--- SOURCE DATA Enclosed Below ---

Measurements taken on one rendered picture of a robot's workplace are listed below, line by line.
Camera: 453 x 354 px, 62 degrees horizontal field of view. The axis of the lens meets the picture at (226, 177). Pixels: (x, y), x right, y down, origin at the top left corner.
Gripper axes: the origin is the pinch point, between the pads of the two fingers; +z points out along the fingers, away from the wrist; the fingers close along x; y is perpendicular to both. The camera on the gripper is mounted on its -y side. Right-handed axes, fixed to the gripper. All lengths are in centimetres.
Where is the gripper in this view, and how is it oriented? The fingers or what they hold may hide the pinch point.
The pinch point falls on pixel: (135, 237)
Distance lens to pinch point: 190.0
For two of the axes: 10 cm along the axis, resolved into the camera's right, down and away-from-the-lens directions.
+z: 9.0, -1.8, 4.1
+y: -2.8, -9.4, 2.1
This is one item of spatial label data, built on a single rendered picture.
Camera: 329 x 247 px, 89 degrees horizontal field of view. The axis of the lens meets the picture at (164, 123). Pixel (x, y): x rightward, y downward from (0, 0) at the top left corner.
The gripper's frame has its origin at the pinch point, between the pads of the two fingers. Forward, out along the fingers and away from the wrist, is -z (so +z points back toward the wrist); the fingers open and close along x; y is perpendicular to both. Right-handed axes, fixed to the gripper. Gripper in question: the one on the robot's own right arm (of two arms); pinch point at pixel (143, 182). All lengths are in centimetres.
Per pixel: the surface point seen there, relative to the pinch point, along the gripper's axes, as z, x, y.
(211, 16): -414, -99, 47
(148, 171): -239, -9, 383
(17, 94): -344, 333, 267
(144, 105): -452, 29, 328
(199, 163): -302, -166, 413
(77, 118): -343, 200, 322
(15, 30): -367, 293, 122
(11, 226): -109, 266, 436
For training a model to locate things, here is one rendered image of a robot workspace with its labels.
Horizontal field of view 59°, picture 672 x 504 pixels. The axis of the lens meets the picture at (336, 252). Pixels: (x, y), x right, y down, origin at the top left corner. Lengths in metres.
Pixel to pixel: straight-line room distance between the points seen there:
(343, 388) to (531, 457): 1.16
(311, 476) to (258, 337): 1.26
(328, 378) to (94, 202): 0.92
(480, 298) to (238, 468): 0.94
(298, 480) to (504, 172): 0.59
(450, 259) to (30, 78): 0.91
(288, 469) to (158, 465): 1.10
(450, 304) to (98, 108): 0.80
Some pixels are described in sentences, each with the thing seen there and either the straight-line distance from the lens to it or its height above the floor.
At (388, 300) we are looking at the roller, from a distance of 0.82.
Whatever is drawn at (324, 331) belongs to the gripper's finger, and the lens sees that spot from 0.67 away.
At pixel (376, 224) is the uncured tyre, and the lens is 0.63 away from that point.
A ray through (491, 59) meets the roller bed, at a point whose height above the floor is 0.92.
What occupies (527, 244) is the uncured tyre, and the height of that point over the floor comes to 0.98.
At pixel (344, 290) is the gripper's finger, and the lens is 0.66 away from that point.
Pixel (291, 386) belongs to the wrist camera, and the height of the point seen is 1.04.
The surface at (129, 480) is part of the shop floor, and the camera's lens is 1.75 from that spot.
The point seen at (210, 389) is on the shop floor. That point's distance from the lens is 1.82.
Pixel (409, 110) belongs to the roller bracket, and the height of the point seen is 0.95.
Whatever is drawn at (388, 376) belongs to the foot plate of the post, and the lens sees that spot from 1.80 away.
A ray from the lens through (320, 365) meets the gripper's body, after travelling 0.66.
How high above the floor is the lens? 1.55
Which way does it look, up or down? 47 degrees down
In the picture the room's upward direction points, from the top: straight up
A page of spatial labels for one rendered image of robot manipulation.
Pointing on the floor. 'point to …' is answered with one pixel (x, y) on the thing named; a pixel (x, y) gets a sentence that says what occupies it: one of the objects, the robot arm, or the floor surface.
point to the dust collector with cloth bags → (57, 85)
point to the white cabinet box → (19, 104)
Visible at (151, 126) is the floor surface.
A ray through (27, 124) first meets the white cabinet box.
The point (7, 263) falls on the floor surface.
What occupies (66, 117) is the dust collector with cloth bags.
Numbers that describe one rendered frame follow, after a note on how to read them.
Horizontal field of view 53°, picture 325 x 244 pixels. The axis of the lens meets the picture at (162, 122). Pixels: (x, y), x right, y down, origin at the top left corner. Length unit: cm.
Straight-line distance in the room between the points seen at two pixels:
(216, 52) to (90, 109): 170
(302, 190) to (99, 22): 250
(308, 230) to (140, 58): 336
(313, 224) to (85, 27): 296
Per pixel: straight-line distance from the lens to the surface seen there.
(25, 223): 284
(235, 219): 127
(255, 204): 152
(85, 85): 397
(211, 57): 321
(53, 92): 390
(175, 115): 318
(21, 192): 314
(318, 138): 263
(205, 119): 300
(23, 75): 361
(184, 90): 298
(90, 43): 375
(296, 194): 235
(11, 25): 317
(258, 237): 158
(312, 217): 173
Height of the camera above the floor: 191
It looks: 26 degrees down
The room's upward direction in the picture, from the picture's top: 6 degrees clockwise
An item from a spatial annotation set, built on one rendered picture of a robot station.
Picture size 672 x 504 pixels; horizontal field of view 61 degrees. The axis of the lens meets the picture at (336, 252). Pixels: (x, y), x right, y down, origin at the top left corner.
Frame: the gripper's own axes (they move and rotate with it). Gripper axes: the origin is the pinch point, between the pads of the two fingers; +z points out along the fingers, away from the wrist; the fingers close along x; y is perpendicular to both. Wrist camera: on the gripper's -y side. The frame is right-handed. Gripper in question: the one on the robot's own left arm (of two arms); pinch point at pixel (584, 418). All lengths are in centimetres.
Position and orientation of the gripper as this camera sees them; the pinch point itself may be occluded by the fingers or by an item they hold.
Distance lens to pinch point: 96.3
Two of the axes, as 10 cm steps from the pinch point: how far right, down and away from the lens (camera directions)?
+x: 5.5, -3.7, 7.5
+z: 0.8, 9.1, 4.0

--- End of Enclosed SOURCE DATA ---

WHAT IS NEEDED: Using the records above, restate word for word the lines from the one with "Some pixels are" through the one with "The surface at", both included.

RESULT OF THIS TASK:
Some pixels are described in sentences, each with the thing seen there and either the straight-line distance from the lens to it or its height above the floor.
At (388, 300) we are looking at the roller, from a distance of 0.82.
Whatever is drawn at (324, 331) belongs to the gripper's finger, and the lens sees that spot from 0.67 away.
At pixel (376, 224) is the uncured tyre, and the lens is 0.63 away from that point.
A ray through (491, 59) meets the roller bed, at a point whose height above the floor is 0.92.
What occupies (527, 244) is the uncured tyre, and the height of that point over the floor comes to 0.98.
At pixel (344, 290) is the gripper's finger, and the lens is 0.66 away from that point.
Pixel (291, 386) belongs to the wrist camera, and the height of the point seen is 1.04.
The surface at (129, 480) is part of the shop floor, and the camera's lens is 1.75 from that spot.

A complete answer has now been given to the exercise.